KedaiPena.Com – Rancangan Undang-Undang tentang Harmonisasi Peraturan Perpajakan (RUU HPP) resmi menjadi Undang-Undang (UU) pada hari ini. Pengesahan RUU HPP tersebut diputuskan dalam rapat paripurna di Gedung DPR/MPR, Senayan, Jakarta, Kamis, (7/10/2021).
Rapat paripurna itu sendiri dipimpin oleh Wakil Ketua DPR bidang ekonomi Muhaimin Iskandar, Awalnya, pria yang biasa disapa Cak Imini ini menanyakan soal disahkanya RUU HPP.
“Apakah RUU tentang HPP dapat disetujui dan disahkan menjadi undang-undang?,” kata Muhaimin dalam rapat.
“Setuju,” jawab anggota rapat paripurna.
Diketahui, dalam dari RUU tersebut, pemerintah dan DPR sepakat untuk mengatur beberapa hal terkait perpajakan.
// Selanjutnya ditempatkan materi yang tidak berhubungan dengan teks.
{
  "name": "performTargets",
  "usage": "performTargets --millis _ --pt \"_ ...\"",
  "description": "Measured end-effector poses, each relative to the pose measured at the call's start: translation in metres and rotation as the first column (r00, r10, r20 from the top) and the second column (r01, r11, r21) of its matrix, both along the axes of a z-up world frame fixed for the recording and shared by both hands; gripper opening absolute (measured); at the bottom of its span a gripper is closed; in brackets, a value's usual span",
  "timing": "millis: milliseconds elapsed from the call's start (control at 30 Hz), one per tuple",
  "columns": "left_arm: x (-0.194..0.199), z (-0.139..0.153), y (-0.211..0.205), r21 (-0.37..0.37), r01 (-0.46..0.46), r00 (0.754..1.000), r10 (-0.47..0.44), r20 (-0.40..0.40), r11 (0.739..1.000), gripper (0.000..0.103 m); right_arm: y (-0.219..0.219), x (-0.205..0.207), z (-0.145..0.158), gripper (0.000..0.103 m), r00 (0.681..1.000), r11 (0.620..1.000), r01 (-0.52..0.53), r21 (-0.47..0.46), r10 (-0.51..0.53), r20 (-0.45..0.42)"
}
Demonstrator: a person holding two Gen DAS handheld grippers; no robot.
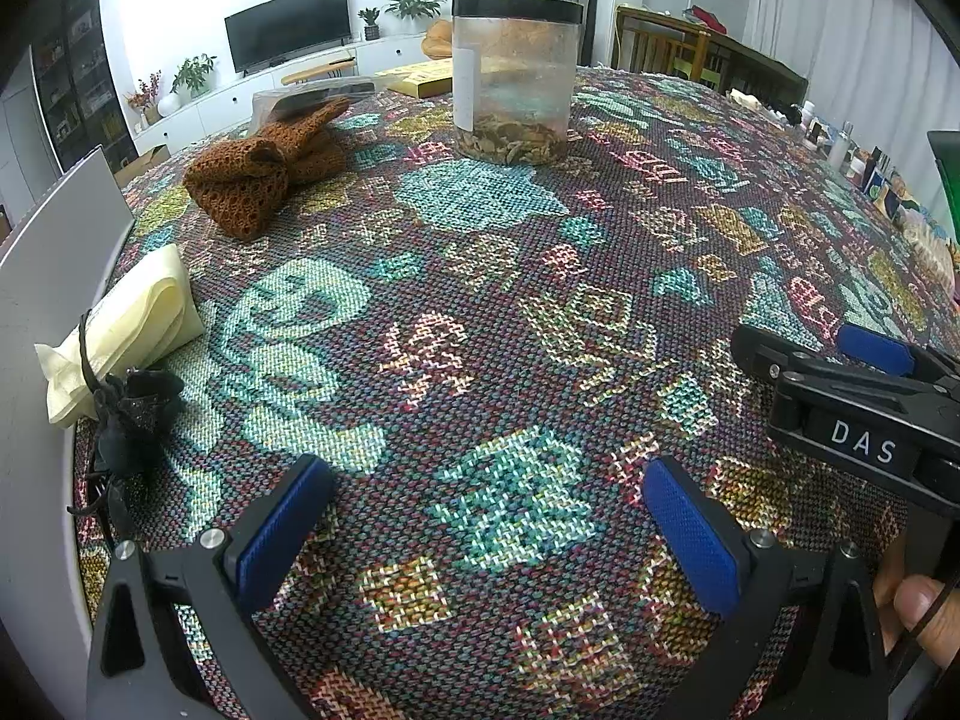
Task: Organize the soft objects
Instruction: 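Grasp the brown knitted bundle with the left tool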
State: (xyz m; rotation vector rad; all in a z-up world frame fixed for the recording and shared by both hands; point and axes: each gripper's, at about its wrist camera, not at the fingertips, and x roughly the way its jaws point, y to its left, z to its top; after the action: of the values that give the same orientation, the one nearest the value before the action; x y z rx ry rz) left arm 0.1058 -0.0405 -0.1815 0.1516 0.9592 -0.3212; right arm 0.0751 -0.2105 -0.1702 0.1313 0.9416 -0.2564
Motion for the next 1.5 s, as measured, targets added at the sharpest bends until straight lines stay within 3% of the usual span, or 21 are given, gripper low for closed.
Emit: performTargets --millis 100,167,300,367,533,700,767,800,833,967,1133,1233,1367,1433,1500 --pt "0.012 0.004 -0.001 0.031 0.038 0.994 -0.034 -0.102 0.999 0.103 0.0 0.0 0.0 0.095 1.0 1.0 0.0 0.0 0.0 0.0" --pt "0.024 0.019 0.006 0.013 0.017 0.99 -0.015 -0.143 1.0 0.103 0.0 0.0 0.0 0.095 1.0 1.0 0.0 0.0 0.0 0.0" --pt "0.064 0.069 0.029 0.017 -0.051 0.997 0.052 -0.056 0.999 0.103 0.0 0.001 0.0 0.095 1.0 1.0 0.001 0.001 -0.001 0.001" --pt "0.102 0.081 0.042 0.075 -0.071 0.996 0.074 -0.04 0.995 0.103 0.0 0.001 0.0 0.095 1.0 1.0 0.0 0.002 0.0 0.001" --pt "0.183 0.06 0.065 0.239 -0.074 0.991 0.099 -0.094 0.968 0.102 0.0 0.001 0.0 0.096 1.0 1.0 0.001 0.002 -0.001 0.001" --pt "0.223 0.036 0.061 0.353 -0.07 0.995 0.091 -0.045 0.933 0.103 0.0 0.001 -0.001 0.096 1.0 1.0 0.0 0.002 0.0 -0.001" --pt "0.236 0.027 0.06 0.344 -0.088 0.992 0.113 -0.053 0.935 0.103 0.0 0.001 0.0 0.096 1.0 1.0 0.0 0.002 0.0 0.0" --pt "0.241 0.024 0.062 0.304 -0.086 0.99 0.114 -0.078 0.949 0.099 0.0 0.001 0.0 0.097 1.0 1.0 0.0 0.002 0.0 0.0" --pt "0.242 0.022 0.061 0.263 -0.079 0.99 0.106 -0.09 0.962 0.084 0.0 0.001 0.0 0.097 1.0 1.0 0.0 0.002 0.0 0.0" --pt "0.226 0.034 0.063 0.165 -0.104 0.989 0.119 -0.085 0.981 0.071 0.0 0.002 0.0 0.097 1.0 1.0 0.001 0.003 -0.001 0.0" --pt "0.166 0.054 0.063 -0.026 -0.138 0.977 0.132 -0.167 0.99 0.07 0.0 0.002 -0.001 0.097 1.0 1.0 0.002 0.005 -0.002 0.001" --pt "0.106 0.059 0.047 -0.06 -0.108 0.98 0.096 -0.175 0.992 0.07 0.0 0.001 -0.001 0.097 1.0 1.0 0.002 0.008 -0.002 0.003" --pt "0.036 0.044 0.034 -0.091 -0.114 0.98 0.097 -0.172 0.989 0.074 0.0 0.001 -0.001 0.097 1.0 1.0 0.002 0.012 -0.002 0.005" --pt "0.013 0.029 0.03 -0.08 -0.109 0.983 0.095 -0.158 0.991 0.088 -0.001 0.001 -0.001 0.097 1.0 1.0 0.002 0.011 -0.002 0.004" --pt "0.0 0.018 0.027 -0.048 -0.096 0.986 0.089 -0.14 0.994 0.089 -0.001 0.001 -0.001 0.097 1.0 1.0 0.001 0.009 -0.001 0.003"
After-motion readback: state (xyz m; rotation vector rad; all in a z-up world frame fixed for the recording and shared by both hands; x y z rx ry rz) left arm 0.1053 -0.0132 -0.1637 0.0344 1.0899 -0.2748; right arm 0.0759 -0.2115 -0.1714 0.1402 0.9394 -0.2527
Salah satunya program pengampunan pajak atau tax amensty jilid II mulai 1 Januari 2022 mendatang.
Dengan program tersebut, wajib pajak dapat mengungkapkan harta bersih yang belum atau kurang diungkapkan dalam surat pernyataan kepada negara.
Nantinya, setiap wajib pajak dapat mengungkapkan harta bersih yang belum atau kurang diungkapkan dalam surat pernyataan sepanjang direktur jenderal pajak belum menemukan data atau informasi mengenai harta yang dimaksud.
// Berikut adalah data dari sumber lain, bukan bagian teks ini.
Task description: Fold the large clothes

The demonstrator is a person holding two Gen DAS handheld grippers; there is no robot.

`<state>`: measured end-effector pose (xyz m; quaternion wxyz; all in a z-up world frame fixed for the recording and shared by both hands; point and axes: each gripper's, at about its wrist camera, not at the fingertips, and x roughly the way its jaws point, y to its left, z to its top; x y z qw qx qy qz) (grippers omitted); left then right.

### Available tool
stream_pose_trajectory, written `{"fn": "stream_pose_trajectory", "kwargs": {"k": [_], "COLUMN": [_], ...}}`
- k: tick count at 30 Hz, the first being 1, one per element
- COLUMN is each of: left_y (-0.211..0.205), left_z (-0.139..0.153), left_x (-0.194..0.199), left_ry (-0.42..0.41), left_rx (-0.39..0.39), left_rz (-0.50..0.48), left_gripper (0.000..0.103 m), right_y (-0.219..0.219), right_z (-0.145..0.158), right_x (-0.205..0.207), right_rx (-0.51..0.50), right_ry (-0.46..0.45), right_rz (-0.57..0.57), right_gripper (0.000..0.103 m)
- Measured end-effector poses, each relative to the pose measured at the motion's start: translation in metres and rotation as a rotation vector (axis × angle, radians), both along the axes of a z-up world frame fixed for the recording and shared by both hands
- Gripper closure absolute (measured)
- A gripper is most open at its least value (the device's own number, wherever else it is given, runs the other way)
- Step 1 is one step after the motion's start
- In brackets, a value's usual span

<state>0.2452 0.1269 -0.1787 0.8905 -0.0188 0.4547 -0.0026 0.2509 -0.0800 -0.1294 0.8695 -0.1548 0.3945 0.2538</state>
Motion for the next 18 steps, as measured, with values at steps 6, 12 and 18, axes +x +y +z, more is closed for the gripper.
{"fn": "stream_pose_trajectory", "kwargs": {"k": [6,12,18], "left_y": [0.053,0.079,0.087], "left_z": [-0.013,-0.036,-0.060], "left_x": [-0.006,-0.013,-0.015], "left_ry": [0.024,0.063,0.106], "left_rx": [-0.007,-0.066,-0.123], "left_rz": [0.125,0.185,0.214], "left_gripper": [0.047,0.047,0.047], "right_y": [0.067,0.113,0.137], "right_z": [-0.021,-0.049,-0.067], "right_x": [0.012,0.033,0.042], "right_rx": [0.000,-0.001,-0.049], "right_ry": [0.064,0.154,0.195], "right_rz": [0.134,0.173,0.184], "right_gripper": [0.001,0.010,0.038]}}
Harta bersih yang dimaksud tersebut adalah nilai harta dikurangi dengan nilai utang. Hal itu seperti yang tertuang dalam Undang-Undang Nomor 11 Tahun 2016 tentang Pengampunan Pajak.
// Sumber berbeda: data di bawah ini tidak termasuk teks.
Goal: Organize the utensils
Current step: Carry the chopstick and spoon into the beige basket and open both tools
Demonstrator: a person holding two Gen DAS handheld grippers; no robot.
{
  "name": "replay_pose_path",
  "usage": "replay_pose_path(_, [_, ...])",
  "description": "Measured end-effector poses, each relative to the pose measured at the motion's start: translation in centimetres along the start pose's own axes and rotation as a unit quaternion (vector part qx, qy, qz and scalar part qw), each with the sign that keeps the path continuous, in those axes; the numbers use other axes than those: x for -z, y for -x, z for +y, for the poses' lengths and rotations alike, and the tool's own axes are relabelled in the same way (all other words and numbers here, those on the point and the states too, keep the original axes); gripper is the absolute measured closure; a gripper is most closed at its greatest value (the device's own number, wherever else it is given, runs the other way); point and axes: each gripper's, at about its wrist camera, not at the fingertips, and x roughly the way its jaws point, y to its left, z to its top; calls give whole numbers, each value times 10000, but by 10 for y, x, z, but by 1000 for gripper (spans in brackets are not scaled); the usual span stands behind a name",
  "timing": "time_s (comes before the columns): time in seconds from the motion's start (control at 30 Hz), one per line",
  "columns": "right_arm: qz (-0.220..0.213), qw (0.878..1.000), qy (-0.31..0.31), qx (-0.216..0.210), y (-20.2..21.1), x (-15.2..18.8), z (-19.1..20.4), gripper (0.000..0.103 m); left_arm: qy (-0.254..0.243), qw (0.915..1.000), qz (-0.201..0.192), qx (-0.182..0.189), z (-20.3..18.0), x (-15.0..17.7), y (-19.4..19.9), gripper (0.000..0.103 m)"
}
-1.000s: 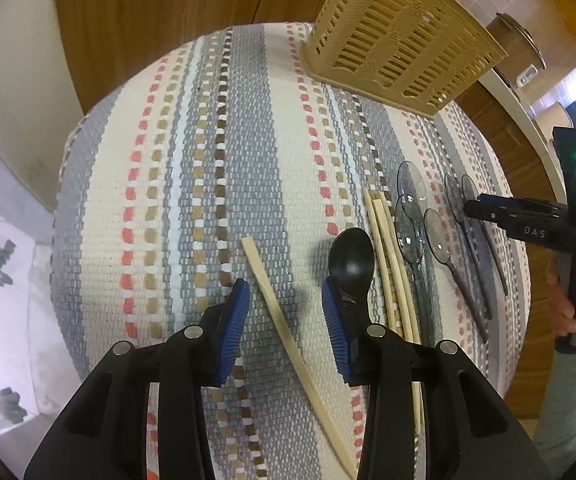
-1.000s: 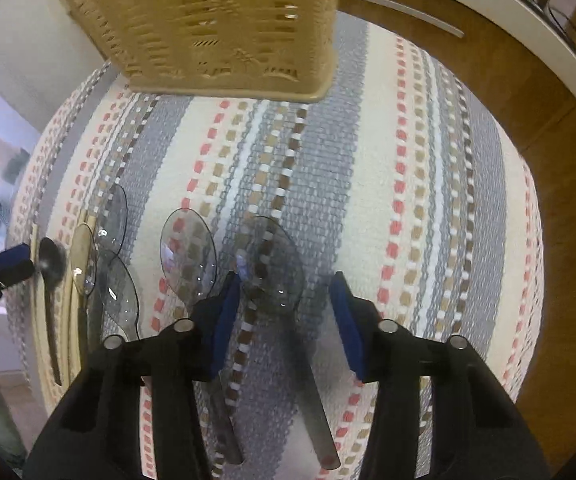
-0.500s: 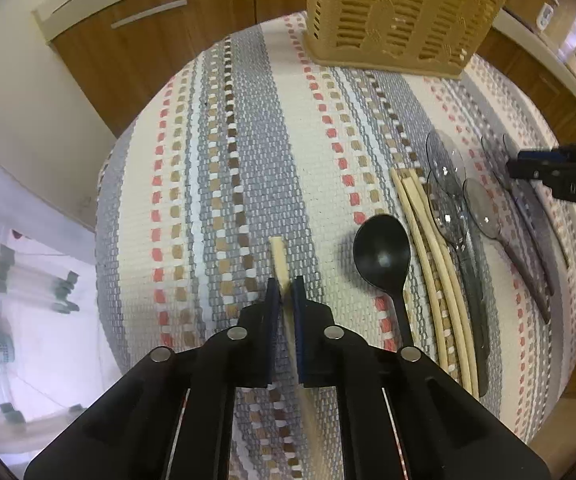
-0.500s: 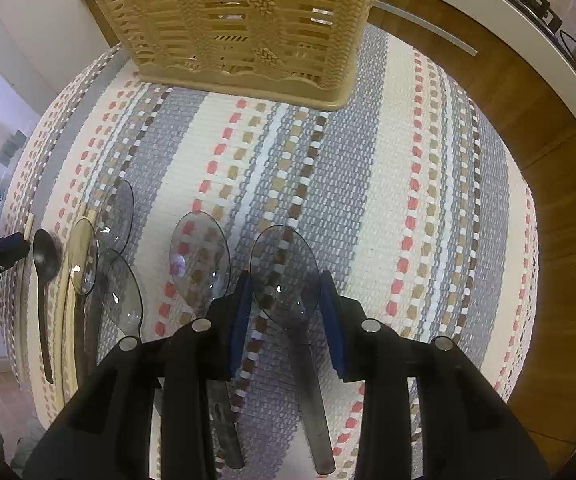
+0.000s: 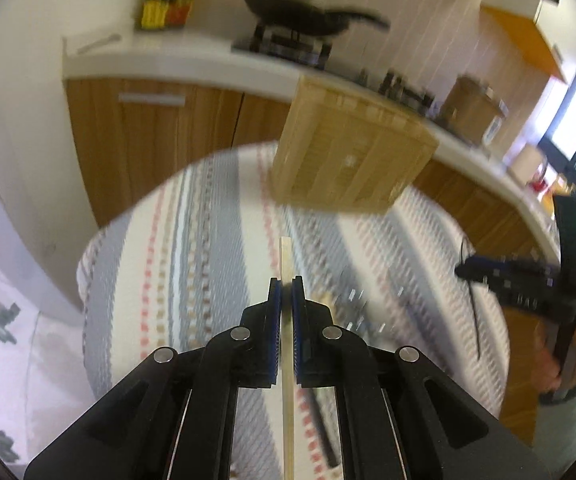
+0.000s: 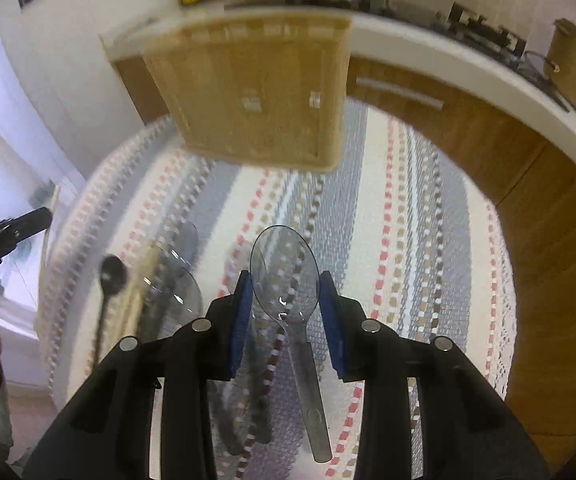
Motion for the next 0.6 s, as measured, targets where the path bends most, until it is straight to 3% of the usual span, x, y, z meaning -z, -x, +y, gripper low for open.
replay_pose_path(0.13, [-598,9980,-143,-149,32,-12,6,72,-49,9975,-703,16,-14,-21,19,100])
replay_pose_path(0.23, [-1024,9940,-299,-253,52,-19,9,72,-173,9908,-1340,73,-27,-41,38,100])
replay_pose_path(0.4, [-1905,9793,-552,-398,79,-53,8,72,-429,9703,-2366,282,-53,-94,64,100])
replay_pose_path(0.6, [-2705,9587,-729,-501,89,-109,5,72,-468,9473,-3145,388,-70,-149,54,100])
Harta yang dilaporkan merupakan aset yang diperoleh wajib pajak sejak 1 Januari 1985 sampai 31 Desember 2015. Nantinya, harta bersih itu akan dianggap sebagai tambahan penghasilan dan dikenakan pajak penghasilan (PPh) final.
PPh final akan dihitung dengan cara mengalikan tarif dengan dasar pengenaan pajak. Tarif itu terdiri dari 6 persen atas harta bersih yang berada di dalam negeri dan diinvestasikan untuk kegiatan usaha sektor pengolahan sumber daya alam (SDA) atau sektor energi baru terbarukan (EBT), serta surat berharga negara (SBN).
Lalu, 8 persen atas harta bersih yang berada di dalam negeri dan tidak diinvestasikan untuk sektor SDA, EBT, dan SBN. Selanjutnya, 6 persen atas harta bersih yang berada di luar Indonesia dengan ketentuan bahwa akan dialihkan ke dalam wilayah Indonesia serta diinvestasikan untuk sektor SDA, EBT, dan SBN.
Sementara, 8 persen atas harta bersih yang berada di luar Indonesia dengan ketentuan dialihkan ke Indonesia, tetapi tak diinvestasikan ke sektor SDA, EBT, dan SBN. Kemudian, 11 persen atas harta bersih yang berada di luar Indonesia dan tak dialihkan ke Indonesia.